##### MATERIAL PROVIDED

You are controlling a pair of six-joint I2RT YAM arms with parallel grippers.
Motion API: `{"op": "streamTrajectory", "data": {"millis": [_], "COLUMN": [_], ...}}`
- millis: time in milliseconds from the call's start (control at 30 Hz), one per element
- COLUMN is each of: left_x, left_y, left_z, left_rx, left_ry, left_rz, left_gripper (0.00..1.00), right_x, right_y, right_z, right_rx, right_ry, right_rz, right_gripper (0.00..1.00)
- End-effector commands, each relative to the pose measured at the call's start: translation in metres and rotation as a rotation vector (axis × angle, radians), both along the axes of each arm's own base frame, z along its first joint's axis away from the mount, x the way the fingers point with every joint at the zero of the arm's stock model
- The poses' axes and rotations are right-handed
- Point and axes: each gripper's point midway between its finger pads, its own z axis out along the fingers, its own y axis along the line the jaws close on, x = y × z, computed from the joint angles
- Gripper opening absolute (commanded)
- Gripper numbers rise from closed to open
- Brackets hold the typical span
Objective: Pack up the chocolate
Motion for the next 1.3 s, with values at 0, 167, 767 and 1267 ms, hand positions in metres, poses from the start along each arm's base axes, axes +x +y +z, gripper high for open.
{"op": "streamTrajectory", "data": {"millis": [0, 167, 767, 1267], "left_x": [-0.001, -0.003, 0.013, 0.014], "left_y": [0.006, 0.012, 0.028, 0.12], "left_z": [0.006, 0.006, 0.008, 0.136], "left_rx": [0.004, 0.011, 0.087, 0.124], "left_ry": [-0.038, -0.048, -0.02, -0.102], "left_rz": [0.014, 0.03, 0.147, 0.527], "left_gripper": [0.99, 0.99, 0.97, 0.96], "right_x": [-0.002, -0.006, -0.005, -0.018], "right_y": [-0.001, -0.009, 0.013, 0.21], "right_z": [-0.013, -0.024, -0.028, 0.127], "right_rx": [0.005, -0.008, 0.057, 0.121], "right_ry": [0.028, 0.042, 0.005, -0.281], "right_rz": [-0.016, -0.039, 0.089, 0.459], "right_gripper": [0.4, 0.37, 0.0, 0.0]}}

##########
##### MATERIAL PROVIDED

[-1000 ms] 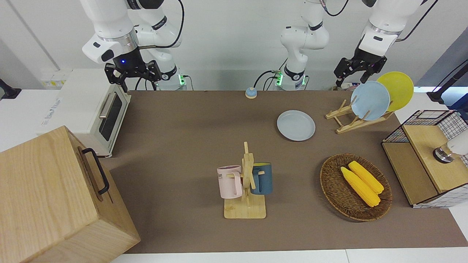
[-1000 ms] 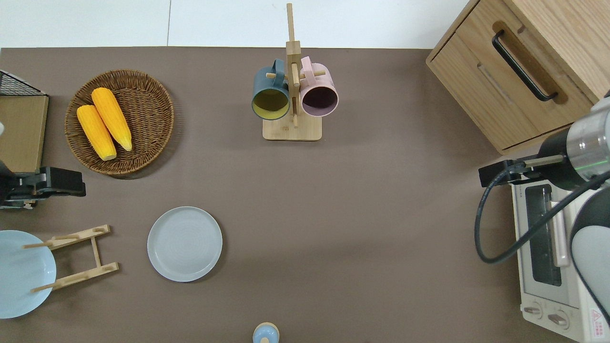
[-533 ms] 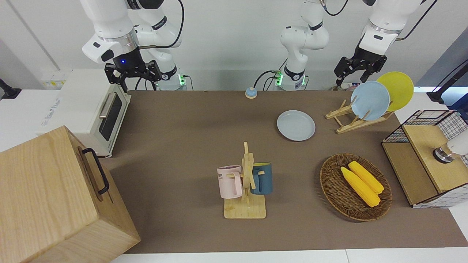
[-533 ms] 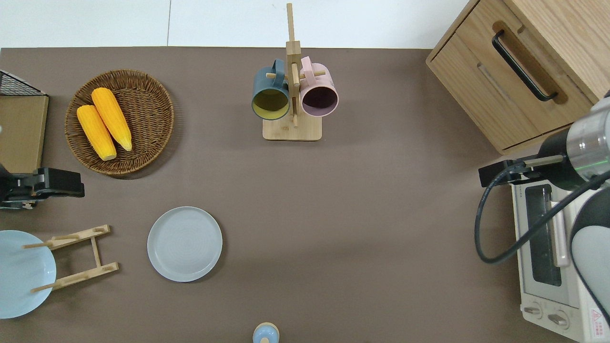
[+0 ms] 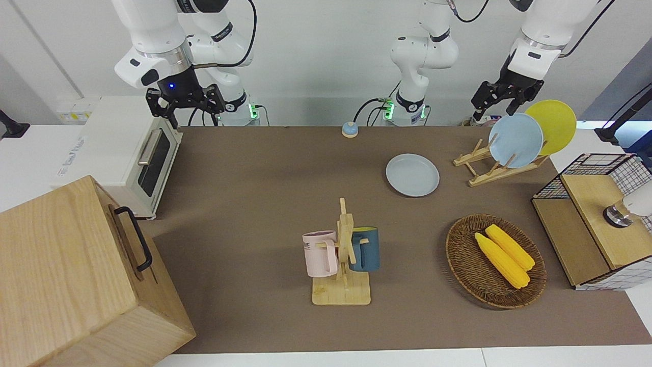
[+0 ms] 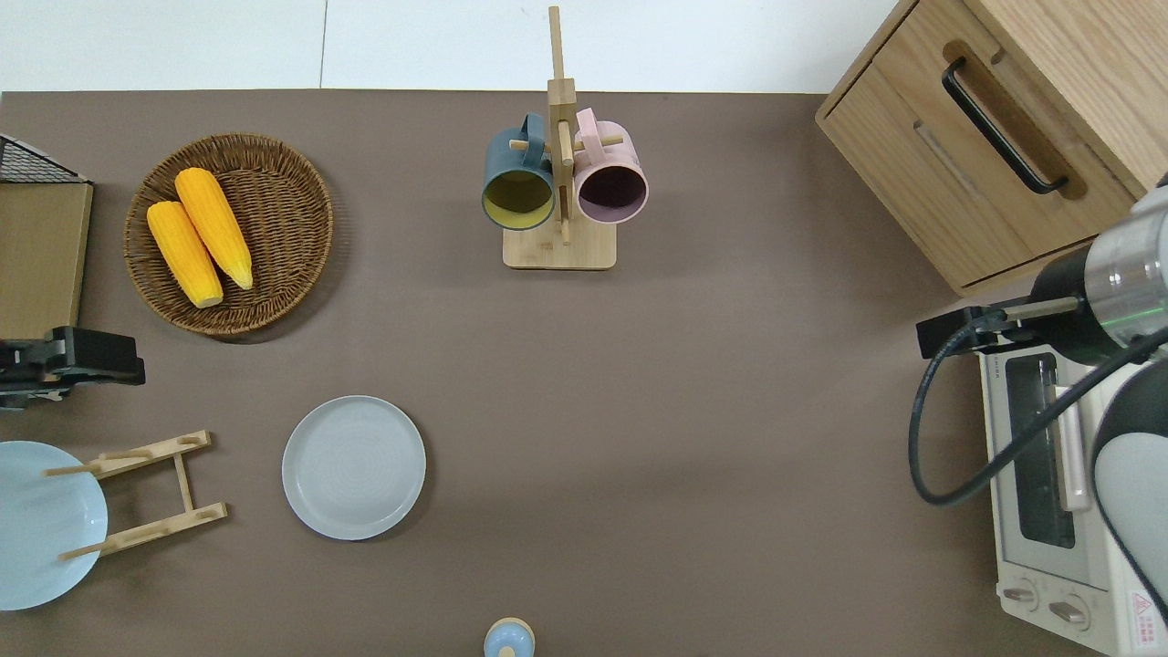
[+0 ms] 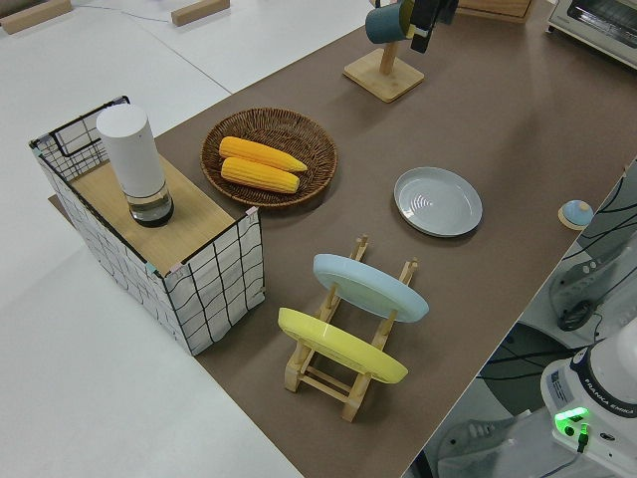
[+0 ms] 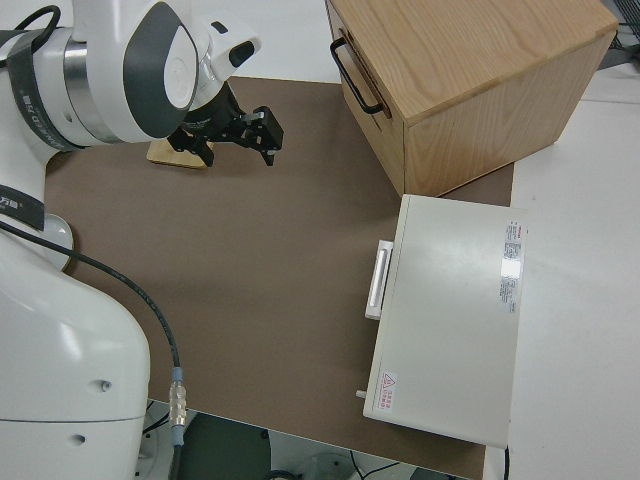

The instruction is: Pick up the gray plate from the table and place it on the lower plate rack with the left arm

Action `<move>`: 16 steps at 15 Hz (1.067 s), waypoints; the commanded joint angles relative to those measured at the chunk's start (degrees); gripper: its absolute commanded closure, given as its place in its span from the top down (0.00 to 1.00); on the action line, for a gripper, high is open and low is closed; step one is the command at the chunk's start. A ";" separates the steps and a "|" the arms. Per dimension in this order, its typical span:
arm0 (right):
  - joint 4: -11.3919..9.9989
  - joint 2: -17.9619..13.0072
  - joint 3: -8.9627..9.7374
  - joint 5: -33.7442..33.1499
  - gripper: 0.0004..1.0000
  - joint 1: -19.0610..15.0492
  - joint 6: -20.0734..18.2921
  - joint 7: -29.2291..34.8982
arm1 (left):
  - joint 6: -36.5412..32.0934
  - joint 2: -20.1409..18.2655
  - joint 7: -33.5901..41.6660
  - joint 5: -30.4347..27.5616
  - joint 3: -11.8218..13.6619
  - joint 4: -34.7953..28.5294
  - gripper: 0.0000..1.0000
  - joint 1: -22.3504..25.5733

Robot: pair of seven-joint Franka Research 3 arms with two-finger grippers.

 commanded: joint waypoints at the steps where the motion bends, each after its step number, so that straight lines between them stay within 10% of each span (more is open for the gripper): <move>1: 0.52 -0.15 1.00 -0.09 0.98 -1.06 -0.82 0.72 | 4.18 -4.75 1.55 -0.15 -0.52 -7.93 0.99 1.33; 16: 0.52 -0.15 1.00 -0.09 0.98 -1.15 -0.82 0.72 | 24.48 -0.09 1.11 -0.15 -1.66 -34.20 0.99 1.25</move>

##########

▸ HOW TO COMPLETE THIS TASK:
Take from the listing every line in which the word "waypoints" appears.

▸ OUTPUT FOR THIS EXERCISE:
Action `<move>`: 16 steps at 15 Hz (1.067 s), waypoints; the commanded joint angles relative to those measured at the chunk's start (degrees); gripper: its absolute commanded closure, given as its place in its span from the top down (0.00 to 1.00); on the action line, for a gripper, high is open and low is closed; step one is the command at the chunk's start. A ";" separates the steps and a "|" the arms. Per dimension in this order, its typical span:
 commanded: joint waypoints at the steps where the motion bends, each after its step number, so that straight lines between them stay within 10% of each span (more is open for the gripper): <move>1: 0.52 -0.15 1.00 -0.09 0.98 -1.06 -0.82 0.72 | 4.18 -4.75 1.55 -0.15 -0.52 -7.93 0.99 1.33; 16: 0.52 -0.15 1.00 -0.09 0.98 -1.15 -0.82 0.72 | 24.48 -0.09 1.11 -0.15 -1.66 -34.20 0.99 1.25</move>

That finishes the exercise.